_Exercise objective_
Please say how many lines of the listing hold "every", with no other words in the answer.

BEGIN Data excerpt

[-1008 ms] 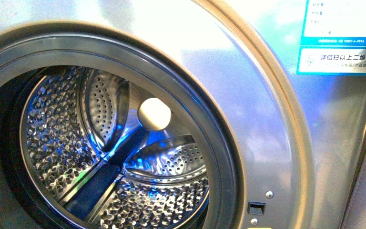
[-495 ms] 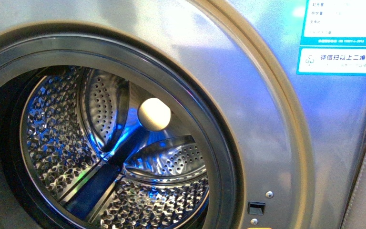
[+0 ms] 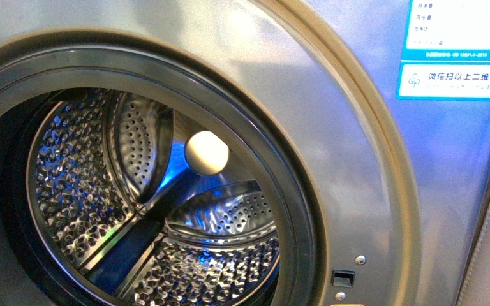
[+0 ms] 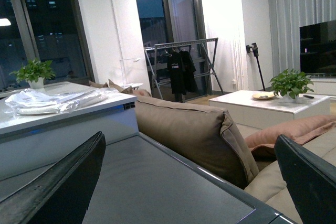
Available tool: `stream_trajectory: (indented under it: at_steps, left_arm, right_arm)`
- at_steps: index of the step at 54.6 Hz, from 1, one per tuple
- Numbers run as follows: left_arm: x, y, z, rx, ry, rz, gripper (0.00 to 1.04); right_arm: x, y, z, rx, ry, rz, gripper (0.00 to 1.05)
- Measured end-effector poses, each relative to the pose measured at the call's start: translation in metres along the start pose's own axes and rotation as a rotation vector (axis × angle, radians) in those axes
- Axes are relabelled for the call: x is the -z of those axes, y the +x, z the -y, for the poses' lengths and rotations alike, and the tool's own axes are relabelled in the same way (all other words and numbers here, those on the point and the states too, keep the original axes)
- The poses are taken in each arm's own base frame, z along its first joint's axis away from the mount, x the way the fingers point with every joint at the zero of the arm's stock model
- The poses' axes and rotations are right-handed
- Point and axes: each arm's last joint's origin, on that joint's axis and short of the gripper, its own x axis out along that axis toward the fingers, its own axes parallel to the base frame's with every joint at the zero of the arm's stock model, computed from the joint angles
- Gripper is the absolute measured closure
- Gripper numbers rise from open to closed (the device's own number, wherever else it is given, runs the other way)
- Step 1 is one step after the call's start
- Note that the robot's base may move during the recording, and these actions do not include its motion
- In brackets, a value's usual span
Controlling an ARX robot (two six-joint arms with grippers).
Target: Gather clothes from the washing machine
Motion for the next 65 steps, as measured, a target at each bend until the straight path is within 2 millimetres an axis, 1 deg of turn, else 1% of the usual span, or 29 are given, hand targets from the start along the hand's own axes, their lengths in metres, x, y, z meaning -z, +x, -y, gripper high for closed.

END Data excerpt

_Answer space_
2